The operating loss in the first nine months of 2009 was $1.5 million compared to an operating loss of $8.5 million in the first nine months of 2008. This improvement resulted from higher sales and gross margins, which were partially offset by higher (5.0%) operating expenses in the first nine months of 2009 compared to the first nine months of 2008. The net loss for the first nine months of 2009 was $3.6 million, or $0.05 per common share, compared to a net loss of $9.5 million, or $0.13 per common share, in the first nine months of 2008.

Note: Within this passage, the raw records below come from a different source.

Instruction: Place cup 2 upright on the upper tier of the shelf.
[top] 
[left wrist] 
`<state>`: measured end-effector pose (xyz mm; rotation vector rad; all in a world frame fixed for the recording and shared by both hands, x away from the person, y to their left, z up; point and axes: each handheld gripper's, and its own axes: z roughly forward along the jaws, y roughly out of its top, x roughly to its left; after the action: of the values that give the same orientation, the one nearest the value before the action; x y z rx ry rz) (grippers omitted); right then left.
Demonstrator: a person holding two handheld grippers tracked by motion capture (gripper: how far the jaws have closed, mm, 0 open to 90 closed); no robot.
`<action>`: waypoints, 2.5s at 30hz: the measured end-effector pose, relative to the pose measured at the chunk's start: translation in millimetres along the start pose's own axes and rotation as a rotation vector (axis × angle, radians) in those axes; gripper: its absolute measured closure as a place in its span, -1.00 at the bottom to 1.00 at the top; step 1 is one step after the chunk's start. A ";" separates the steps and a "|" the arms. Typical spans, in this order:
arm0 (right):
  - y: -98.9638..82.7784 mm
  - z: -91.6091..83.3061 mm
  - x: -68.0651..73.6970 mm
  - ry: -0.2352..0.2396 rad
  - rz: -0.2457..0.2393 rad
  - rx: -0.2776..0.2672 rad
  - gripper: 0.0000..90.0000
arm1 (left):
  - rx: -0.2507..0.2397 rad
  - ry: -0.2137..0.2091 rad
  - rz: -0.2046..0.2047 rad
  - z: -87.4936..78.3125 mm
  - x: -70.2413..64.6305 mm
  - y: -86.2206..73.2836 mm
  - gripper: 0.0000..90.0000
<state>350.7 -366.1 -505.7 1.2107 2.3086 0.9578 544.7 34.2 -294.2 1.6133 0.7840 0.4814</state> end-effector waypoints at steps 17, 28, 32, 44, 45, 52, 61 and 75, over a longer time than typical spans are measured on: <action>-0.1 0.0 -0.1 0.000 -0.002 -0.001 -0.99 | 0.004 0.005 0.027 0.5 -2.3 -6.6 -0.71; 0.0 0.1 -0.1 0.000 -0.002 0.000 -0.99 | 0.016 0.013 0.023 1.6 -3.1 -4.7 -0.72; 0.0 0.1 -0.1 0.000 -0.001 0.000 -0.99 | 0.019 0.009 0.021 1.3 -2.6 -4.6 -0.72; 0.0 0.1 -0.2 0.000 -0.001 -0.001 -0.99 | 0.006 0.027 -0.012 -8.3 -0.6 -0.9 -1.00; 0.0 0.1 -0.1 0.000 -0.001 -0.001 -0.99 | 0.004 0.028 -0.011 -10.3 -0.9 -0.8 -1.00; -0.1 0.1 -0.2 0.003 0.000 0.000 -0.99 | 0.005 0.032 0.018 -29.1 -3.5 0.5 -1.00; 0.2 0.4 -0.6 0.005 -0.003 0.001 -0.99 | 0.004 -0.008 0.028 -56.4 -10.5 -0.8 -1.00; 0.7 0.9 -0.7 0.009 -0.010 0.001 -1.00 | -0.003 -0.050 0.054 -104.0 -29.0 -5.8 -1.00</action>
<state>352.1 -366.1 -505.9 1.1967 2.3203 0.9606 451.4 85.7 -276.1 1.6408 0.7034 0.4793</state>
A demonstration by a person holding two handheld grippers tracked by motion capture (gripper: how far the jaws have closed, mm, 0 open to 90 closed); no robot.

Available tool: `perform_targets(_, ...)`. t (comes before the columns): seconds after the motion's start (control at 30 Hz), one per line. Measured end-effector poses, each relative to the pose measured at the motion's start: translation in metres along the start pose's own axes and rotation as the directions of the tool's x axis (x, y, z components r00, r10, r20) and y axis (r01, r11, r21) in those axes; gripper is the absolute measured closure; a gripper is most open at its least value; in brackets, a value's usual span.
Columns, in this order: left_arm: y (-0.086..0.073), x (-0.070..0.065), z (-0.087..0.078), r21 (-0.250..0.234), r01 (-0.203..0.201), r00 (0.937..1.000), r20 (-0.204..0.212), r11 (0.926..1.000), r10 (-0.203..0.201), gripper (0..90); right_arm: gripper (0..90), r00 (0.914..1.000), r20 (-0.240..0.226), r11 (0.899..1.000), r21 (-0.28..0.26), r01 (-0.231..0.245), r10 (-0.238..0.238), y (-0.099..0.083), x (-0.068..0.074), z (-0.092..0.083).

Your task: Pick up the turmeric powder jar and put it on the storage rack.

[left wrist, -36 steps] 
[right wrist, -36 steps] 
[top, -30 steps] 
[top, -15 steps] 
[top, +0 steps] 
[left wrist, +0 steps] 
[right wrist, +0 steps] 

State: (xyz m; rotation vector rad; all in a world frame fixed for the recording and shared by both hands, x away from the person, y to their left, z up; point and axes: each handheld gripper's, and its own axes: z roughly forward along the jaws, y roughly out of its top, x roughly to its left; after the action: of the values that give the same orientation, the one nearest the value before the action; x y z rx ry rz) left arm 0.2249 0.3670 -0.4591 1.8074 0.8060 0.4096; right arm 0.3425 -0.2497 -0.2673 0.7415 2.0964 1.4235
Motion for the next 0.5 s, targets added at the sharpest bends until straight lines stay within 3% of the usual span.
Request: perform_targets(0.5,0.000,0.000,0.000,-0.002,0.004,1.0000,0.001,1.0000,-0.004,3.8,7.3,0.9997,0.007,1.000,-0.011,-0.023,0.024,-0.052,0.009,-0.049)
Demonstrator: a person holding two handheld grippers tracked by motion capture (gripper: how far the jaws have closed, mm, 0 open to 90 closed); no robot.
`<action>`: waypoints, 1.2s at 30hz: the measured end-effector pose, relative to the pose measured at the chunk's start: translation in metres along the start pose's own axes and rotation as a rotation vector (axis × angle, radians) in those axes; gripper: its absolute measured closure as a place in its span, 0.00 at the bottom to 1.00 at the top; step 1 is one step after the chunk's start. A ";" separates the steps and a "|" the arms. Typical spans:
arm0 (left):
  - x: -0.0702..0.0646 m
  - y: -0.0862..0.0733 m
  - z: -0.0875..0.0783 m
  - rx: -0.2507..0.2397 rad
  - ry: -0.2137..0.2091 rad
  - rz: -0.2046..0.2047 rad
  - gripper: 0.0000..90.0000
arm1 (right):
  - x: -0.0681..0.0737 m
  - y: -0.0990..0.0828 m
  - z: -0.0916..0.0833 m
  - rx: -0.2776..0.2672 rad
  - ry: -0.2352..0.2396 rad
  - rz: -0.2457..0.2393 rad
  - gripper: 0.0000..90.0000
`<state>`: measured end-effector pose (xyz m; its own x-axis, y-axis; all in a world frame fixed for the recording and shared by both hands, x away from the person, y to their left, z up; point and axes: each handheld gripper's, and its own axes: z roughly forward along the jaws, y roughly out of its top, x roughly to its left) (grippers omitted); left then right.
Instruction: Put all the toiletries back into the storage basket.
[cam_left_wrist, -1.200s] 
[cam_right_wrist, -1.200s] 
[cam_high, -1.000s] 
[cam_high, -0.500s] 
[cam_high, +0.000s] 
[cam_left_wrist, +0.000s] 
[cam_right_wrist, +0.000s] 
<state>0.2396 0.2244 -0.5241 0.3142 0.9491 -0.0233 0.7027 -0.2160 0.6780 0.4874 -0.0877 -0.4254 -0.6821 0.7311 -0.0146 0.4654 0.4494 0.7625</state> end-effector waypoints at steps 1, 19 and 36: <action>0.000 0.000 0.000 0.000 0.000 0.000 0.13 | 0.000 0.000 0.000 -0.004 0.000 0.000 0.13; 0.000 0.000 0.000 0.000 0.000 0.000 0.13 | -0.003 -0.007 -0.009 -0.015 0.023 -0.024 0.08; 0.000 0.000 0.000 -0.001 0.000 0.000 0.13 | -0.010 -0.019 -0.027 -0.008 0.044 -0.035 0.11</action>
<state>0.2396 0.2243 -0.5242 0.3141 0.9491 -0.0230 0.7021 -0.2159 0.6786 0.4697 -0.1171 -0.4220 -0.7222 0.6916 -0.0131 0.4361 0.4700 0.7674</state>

Cash, cash equivalents and short-term investments were $22.5 million at September 30, 2009, compared to $32.3 million at December 31, 2008. For the nine months ended September 30, 2009, the net cash and cash equivalents used in operating activities was $5.9 million, compared to $11.7 million for the nine months ended September 30, 2008. Net cash and cash equivalents used in operating activities for the nine months ended September 30, 2009 decreased as compared with the nine months ended September 30, 2008, primarily due to a decrease in the operating loss.

Conference Call

Antony Koblish, President and Chief Executive Officer, and Nancy C. Broadbent, Senior Vice President and Chief Financial Officer of Orthovita, will host a conference call at 8:30 a.m. Eastern Time on Thursday, November 5, 2009 to review and discuss the third quarter 2009 financial results. The phone number to join the conference call from within the U.S. is (888) 815-2919, and from outside the U.S. is (706) 643-3675; the conference identification number is 35689143. Listeners are advised to dial in ten minutes prior to the scheduled start time for the conference call. A replay of the conference call will be available for two weeks beginning November 5, 2009 at 11:30 a.m. Eastern Time, and ending November 19, 2009, at 11:59 p.m. Eastern Time. You may listen to the replay by dialing within the U.S. (800) 642-1687 or by dialing from outside the U.S. (706) 645-9291. The replay identification number is 35689143.

About the Company

Orthovita is an orthobiologics and biosurgery company that develops and markets novel medical devices. Our orthobiologics platform offers products for the fusion, regeneration, and fixation of human bone. Our biosurgery platform offers products for controlling intra-operative bleeding, also known as hemostasis. Our current fusion and regeneration products are based on our proprietary VITOSS^TM Bone Graft Substitute technology and address the non-structural bone graft market with synthetic, bioactive alternatives to patient- and cadaver-derived bone tissue. CORTOSS^TM Bone Augmentation Material, an injectable, polymer composite that mimics the structural characteristics of human bone, provides the basis for our fixation portfolio. CORTOSS received clearance in June 2009 for vertebral augmentation. Our hemostasis portfolio includes VITAGEL^TM Surgical Hemostat, a unique, collagen-based matrix that controls bleeding and facilitates healing, and VITASURE™ Absorbable Hemostat, a plant-based product that can be deployed quickly throughout surgery.

Disclosure Notice

This press release may contain forward-looking statements regarding Orthovita’s current expectations of future events that involve risks and uncertainties, including, without limitation, the demand and market acceptance of our products, including CORTOSS, our ability to successfully launch Cortoss, our ability to achieve our sales and net loss forecast for 2009, and other aspects of our business. Such statements are based on management’s current expectations and are subject to a number of substantial risks and uncertainties that could cause actual results or timeliness to differ materially from those addressed in the forward-looking statements. Factors that may cause such a difference are listed from time to time in reports filed by the Company with the U.S. Securities and Exchange Commission (SEC), including but not limited to risks described in our most recently filed Form 10-K under the caption "Risk Factors.” Further information about these and other relevant risks and uncertainties may be found in Orthovita’s filings with the SEC, all of which are available from the SEC as well as other sources. Orthovita undertakes no obligation to publicly update any forward-looking statements.